There was always a party in Adele’s room.  If they weren’t listening to the latest ragtime record smuggled into school by Nel, pouring over this week’s Harper’s Bazaar, or scaring one another by reenacting Dracula for the thousandth time, they were generally plotting something that would startle, amaze, and scandalize the entire school.  Today’s scheme involved bananas.  Lots of them.  Pilfered by Blanche from the refectory (already an amazing and admirable feat), the bananas were the key to bringing down the entire sixth form winter ball.  As each girl dutifully consumed her banana, she imagined the moment when they would casually and simultaneously drop the peels out of their voluminous sleeves and under the feet of the unsuspecting dancers.  Marge triumphantly dangled the peel of her fourth banana in front of Lucy’s camera and remarked that she always wanted to know what Annabelle Thompson really wore under all those petticoats.  
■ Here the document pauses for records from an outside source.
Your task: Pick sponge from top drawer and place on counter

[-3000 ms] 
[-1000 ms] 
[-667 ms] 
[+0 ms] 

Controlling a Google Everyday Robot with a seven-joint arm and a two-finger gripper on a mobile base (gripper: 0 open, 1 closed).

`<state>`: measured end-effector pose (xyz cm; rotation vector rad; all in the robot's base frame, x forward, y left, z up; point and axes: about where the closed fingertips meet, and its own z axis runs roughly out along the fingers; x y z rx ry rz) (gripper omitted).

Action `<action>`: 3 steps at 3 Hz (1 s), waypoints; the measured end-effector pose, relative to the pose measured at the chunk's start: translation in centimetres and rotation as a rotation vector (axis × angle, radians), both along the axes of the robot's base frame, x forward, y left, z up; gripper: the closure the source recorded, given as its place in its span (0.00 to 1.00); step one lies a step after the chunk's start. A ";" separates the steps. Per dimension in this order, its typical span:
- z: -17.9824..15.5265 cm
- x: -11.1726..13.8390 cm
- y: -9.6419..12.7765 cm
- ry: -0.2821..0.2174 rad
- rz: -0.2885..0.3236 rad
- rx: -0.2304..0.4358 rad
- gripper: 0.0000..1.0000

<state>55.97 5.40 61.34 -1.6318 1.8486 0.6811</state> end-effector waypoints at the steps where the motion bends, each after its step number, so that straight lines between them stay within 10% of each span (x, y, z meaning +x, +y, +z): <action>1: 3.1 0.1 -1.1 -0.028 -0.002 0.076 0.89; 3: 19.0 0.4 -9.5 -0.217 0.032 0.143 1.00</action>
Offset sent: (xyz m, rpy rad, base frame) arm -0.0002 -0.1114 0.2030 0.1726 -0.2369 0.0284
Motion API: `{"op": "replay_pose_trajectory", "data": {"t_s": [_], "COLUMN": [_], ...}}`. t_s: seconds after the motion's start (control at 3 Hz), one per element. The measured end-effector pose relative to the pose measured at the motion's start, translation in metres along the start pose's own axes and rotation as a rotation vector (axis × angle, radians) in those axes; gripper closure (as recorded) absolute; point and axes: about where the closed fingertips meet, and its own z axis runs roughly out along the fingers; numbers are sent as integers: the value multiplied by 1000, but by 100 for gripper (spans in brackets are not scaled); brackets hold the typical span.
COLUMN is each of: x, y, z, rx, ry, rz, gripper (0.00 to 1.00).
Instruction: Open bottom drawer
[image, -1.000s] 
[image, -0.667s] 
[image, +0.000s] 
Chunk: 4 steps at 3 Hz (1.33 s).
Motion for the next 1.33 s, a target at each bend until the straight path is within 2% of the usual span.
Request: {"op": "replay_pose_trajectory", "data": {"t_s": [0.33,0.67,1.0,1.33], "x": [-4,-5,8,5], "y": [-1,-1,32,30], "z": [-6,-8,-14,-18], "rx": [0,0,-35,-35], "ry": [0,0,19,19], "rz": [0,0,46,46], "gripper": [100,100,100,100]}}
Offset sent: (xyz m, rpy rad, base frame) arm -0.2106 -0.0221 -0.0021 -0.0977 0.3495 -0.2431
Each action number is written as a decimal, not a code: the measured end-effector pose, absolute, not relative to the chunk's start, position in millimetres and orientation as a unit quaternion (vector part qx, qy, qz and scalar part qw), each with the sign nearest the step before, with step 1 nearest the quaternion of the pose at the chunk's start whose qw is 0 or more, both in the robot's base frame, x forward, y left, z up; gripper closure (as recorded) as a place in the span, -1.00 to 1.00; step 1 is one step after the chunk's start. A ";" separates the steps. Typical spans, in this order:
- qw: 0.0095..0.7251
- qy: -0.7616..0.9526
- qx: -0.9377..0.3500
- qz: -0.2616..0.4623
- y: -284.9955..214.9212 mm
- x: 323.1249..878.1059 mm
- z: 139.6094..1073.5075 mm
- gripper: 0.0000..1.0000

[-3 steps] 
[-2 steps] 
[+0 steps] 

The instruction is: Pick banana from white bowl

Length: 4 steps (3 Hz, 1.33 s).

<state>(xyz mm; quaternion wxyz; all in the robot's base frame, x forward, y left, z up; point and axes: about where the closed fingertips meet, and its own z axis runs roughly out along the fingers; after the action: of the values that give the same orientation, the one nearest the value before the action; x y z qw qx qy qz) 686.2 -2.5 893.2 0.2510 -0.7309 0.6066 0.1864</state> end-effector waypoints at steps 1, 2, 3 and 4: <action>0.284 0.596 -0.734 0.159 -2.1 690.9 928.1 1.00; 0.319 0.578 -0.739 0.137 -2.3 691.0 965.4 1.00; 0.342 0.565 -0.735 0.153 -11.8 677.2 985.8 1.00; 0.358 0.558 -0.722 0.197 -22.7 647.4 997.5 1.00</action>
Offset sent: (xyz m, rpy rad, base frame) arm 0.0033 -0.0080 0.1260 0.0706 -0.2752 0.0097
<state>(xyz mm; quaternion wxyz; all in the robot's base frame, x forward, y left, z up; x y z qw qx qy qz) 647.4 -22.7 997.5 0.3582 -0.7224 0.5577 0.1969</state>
*Actual caption: In Adele Corning's room.  Ethel Humphrey, Nel Hosea, Ethelwyne Walton, Josephine Eddy, Din Woodson, Marguerite Otis, Blanche Collins.  Sent by Lucy Holliday.  Circa 1893-94.


A Family Gathering

An awkward silence followed Claude’s toast.  As Minnie mouthed to the photographer to put the camera away, the guests absorbed Claude’s startling revelation.  They all knew that Claude was not like the other boys, but they were unprepared for his announcement that from this day forward he would be living as Miss Camilla Dubois.  Few around the table dared to make eye contact.  Uncle Harry began to methodically count the flowers in the wallpaper pattern.  Walter wondered if this meant he and Claude still had to share a room, and Father’s blood pressure threatened to break all past records. Edith and Martin contemplated the etiquette of leaving before dessert, while George and Teddy wished they hadn’t invited Claude to go camping.  Sarah, however, exchanged knowing smiles across the table with Lizzy, who, a fortnight earlier, had caught Claude inspecting Minnie’s trousseau with unusual interest.  “Please pass the peas!” chirped Lizzy.   


Sibling Rivalry

It was a difficult relationship from the beginning.  Even before he could walk William had made several failed attempts on his elder brother’s life, including tripping Charles headfirst into the coal chute, down the cellar stairs, and once nearly over the church choir loft.  To be fair, Charles continually “forgot” William in his bassinette in such inconvenient places as the outhouse or the middle of the street.  Perhaps it was the day Charles dyed his brother from head to toe with a bottle of bluing left behind by the laundress, or maybe it was the occasion in which William fed Charles’ toy soldiers to the dog (who mercifully threw them back up).  Whatever sparked this Cain and Abel struggle, the rivalry lasted well into adulthood when it manifested itself in the most ruthless competition for top billing on the vaudevillian stage the world has ever seen.